WHAT IS BEING ASKED: Only the lines below from the one containing "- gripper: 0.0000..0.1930" to the one containing "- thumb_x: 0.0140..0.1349" should be repeated, both included and unchanged.

Segment Open

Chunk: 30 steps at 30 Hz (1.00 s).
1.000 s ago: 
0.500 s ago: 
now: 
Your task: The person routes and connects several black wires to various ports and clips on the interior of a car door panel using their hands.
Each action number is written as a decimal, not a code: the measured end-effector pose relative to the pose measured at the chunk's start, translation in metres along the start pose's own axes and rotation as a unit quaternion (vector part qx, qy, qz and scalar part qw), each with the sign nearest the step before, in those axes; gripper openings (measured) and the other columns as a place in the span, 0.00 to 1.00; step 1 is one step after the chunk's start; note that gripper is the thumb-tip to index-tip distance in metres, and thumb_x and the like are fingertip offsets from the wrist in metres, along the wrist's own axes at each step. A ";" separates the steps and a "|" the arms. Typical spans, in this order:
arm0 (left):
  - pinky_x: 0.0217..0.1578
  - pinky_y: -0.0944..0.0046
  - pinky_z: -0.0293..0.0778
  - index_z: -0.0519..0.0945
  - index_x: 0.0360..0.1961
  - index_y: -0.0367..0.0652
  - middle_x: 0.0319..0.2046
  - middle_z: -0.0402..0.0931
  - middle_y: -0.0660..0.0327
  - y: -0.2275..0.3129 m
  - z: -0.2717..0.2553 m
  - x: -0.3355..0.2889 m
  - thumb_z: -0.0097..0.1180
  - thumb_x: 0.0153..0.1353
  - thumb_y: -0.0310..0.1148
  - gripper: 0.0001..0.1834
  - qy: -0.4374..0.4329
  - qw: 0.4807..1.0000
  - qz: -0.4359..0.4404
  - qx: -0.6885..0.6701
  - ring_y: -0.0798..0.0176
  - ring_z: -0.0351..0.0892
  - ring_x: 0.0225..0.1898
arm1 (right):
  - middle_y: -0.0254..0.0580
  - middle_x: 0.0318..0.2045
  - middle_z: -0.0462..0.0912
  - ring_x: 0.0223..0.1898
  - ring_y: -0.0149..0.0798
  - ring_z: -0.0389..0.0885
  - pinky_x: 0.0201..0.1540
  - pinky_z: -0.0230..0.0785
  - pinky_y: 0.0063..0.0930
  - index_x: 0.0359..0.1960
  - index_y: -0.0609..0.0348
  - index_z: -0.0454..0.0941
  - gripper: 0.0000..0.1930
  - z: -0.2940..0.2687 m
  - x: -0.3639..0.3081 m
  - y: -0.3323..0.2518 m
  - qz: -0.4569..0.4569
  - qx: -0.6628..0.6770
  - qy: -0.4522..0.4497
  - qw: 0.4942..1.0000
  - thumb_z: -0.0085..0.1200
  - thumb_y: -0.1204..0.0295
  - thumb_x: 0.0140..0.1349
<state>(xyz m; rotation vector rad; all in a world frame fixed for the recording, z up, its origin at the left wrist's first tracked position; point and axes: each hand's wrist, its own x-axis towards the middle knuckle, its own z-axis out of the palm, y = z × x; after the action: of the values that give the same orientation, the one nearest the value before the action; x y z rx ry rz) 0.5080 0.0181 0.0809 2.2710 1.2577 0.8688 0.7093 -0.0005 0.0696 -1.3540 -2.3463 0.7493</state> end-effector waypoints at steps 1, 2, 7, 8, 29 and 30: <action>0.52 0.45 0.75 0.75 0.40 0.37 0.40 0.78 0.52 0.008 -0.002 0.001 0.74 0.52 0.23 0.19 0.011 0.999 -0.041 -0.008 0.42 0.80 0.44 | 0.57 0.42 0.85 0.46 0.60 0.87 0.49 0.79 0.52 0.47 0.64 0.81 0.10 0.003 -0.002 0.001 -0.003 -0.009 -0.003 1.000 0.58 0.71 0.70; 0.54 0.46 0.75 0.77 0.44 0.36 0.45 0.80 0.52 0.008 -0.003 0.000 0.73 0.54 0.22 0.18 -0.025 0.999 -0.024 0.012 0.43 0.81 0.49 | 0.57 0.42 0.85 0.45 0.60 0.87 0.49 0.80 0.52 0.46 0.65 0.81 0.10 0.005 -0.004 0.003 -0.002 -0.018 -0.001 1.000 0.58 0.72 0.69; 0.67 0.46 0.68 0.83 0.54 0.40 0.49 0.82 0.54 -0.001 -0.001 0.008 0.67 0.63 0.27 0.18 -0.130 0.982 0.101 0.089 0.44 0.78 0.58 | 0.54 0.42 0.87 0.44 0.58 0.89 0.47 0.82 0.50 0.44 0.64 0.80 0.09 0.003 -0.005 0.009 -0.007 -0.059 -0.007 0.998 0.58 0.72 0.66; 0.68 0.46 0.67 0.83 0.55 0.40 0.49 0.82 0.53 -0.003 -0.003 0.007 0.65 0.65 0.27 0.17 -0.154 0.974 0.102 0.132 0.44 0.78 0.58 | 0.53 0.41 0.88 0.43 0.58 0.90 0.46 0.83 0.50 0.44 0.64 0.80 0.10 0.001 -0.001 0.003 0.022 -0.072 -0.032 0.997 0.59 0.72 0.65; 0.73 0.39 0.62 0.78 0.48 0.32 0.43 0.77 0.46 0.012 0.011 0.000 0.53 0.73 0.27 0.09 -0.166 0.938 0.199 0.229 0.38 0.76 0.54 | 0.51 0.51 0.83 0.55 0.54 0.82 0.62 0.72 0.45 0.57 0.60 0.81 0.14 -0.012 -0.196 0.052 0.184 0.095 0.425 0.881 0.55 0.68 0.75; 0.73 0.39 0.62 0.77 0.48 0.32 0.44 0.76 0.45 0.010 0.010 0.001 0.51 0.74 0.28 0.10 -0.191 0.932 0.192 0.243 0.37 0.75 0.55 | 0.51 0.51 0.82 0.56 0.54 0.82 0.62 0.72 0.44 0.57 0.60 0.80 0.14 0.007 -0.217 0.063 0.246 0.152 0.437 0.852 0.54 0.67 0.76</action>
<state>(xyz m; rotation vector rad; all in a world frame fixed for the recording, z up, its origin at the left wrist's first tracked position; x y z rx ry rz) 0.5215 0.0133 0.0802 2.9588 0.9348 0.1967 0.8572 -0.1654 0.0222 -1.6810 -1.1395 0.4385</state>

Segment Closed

SOLUTION TO THE PROBLEM:
  - gripper: 0.0000..0.1930
  - z: -0.2940..0.2687 m
  - x: -0.3639..0.3081 m
  - y: -0.3323..0.2518 m
  - qz: -0.4569..0.4569
  - qx: -0.6628..0.6770
  - qy: -0.4522..0.4497
  - qw: 0.4942..1.0000
  - thumb_z: -0.0085..0.1200
  - thumb_y: -0.1204..0.0295
  - thumb_x: 0.0140..0.1349

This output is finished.